A big change to legal drug policy is in the works. After years of pressure from public-health and addiction advocates, as well as the U.S. Drug Enforcement Administration, the Food and Drug Administration has recommended that access to drugs containing the highly-addictive opiod narcotic hydrocodone should be further restricted. The change would be designed to prevent abuse by people with prescriptions, and others who can get hold of the drugs illegally — from unwitting relatives, or on the black market.
The FDA wants to marke it harder for Americans to obtain brand-name painkillers Vicodin and Lortab, as well as generic versions. These typically contain hydrocodone combined with an analgesic such as aspirin or acetaminophen. They would be upgraded from Schedule III to Schedule II — joining more powerful opium-derived narcotics such as ocycodone (the active ingredient in Oxycontin), methadone and fentanyl, as well as Adderall and Ritalin, which are typically prescribed for attention deficit hyperactivity disorder.

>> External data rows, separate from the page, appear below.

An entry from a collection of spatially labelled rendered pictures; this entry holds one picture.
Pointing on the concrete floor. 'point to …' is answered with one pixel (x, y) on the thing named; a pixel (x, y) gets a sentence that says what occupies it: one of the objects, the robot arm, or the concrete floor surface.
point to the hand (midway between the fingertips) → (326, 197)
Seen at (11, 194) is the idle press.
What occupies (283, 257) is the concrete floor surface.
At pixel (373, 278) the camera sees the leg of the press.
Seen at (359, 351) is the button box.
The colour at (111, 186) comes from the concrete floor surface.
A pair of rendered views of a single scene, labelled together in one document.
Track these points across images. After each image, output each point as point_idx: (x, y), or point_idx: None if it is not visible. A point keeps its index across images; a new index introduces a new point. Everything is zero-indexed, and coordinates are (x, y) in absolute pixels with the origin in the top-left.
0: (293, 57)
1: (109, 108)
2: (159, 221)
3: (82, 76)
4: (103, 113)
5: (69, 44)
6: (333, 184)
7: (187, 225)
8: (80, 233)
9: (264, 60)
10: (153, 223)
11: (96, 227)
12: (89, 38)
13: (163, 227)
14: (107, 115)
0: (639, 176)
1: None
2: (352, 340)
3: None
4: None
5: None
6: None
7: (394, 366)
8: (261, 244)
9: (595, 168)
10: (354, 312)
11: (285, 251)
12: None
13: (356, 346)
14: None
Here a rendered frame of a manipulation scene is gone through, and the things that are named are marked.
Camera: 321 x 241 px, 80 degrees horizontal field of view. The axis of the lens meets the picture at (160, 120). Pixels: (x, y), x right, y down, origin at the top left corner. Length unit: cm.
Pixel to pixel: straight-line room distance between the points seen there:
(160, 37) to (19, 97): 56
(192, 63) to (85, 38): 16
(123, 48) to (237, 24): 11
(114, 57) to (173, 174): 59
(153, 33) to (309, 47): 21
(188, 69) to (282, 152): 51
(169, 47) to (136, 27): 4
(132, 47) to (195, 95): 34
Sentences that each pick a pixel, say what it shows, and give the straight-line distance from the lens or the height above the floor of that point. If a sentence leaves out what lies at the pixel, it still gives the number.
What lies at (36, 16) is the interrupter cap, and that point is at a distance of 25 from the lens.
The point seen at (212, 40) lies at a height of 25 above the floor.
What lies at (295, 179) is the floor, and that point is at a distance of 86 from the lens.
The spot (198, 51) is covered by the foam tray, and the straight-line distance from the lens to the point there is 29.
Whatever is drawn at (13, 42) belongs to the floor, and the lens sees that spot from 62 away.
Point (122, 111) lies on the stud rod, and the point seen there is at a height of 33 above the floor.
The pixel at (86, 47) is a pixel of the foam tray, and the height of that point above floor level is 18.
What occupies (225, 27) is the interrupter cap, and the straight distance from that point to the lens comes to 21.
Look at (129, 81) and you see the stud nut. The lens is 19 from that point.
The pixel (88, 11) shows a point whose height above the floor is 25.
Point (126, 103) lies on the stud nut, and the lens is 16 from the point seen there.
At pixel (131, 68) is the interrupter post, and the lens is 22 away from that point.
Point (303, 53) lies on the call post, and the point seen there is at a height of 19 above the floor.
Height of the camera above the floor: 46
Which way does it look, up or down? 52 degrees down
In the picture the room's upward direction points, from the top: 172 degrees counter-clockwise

Prescriptions for hydrocodone wouldn’t last as long, and they’d allow fewer refills. Patients would have to fill them in person, and fewer medical practitioners would have prescription rights (for instance, nurse practitioners might be prevented from writing prescriptions in some states).
“There are people who get a prescription for a hydrocodone product after a dental or surgical procedure,” explains economics and pharmacy professor Albert Wetheimer at Temple University. “And it’s not so difficult to become addicted or at least habituated. Then there’s the situation where people get prescriptions legitimately, but then sell them. On the street these things have incredible value.”
Groups representing doctors and the pharmacy industry have lobbied against the schedule-change for hydrocodone-containing painkillers. They worry more restrictive prescription rules will make it harder for patients to obtain effective painkillers when they need them.
More than 130 million hydrocodone prescriptions were written in 2011 — representing five billion pills. Overdose deaths from opiod drugs, including hydrocodone and oxycodone, have quadrupled since 1999.